Recently, Quick Audience has completed a comprehensive upgrade of the permission systemTo solve the demands of different brands, operating organizations and consumers of group enterprises, to ensure the security of enterprise data access and improve the flexibility of control.
Quick Audience The whole system is divided into two layers: organization management and working space. An organization can contain multiple workspaces, and data for each workspace is isolated.
At the organization level, organization administrators have the highest rights to manage data and functions in all Spaces. At the space level, there are administrators, developers, analysts, and custom roles. The scope of permissions is limited to this space.
In practical application, if there are multiple brands in the group, data isolation between them is required. It is suggested to directly set “organization” in the Quick Audience system to “group”, and each “workspace” to each “brand” subordinate to the group. Group management personnel control and delegate table permissions at the organizational level of the system, so that different original table data can be seen in different workspaces. Meanwhile, each space also has a certain degree of operation autonomy, which can carry out the operation control of space personnel.

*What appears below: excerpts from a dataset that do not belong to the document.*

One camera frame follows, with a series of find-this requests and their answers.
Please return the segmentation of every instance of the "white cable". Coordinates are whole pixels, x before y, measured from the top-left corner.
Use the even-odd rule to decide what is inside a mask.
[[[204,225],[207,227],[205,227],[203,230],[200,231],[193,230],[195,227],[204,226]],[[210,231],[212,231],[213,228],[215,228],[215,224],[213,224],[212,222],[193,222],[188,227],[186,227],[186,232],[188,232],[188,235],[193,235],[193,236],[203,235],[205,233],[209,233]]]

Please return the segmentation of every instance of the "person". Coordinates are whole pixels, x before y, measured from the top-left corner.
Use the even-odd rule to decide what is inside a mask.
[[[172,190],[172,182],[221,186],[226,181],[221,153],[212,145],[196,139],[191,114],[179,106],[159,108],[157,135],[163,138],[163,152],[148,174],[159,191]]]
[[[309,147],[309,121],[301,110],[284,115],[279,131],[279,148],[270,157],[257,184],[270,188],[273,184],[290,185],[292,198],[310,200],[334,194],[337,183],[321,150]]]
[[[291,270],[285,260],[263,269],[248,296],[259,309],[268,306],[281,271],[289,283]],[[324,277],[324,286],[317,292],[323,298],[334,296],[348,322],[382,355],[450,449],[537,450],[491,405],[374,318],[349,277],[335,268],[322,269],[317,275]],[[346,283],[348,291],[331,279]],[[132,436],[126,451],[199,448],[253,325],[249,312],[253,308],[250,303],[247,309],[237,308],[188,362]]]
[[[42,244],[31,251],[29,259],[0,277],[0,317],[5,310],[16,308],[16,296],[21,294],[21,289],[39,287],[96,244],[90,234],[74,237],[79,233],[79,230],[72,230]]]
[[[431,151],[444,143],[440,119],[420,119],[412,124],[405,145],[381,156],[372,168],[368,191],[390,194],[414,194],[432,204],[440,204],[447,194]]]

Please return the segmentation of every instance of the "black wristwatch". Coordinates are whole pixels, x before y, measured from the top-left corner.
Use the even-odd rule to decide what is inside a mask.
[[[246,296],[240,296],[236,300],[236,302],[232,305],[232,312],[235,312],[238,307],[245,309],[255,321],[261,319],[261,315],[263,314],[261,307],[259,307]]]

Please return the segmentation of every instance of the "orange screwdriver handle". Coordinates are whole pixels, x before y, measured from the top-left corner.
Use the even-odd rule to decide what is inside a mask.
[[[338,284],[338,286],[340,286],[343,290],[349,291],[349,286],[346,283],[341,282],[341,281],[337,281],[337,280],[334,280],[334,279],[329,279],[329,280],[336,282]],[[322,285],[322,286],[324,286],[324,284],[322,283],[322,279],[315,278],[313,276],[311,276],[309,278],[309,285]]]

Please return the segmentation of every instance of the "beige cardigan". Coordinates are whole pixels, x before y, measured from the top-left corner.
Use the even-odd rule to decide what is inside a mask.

While analyzing according to the group’s data, it can also bind the brand’s own data source for data analysis.
If there is no branded data isolation scenario, you do not need to divide multiple workspaces and only need to operate in the default space.
The following will introduce data control and personnel control in detail.
1. Data control, which only organization administrators can operate, is set in the management center/Organization Management/Data Authorization. The implementation process is as follows:
Start by creating the data source
Click the operation function of data to set permissions To control data in different degrees by table permissions, row permissions, and column permissions.
- If a table is exclusive to a workspace, you can set it with table permissions.
- If A member table contains both the member data of brand A and the member data of brand B, row filtering can be performed on the specified field through the row-level permission function.
- If some of the label columns in the membership table are exclusive to a workspace, you can set them with column permissions. Row and column permissions can be used at the same time to achieve precise data control.
2. Personnel control, divided into two scenarios: organization and workspace.
-
An organization administrator can perform global management control and configure this function in the management center, organization management, and organization members to add or delete organization members and modify their roles.
-
Space administrators can only manage and control space members, which can be configured in the management center, workspace, and space member management. Space administrators can add or subtract space members, manage roles, and set user groups.
The original link
This article is the original content of Aliyun and shall not be reproduced without permission.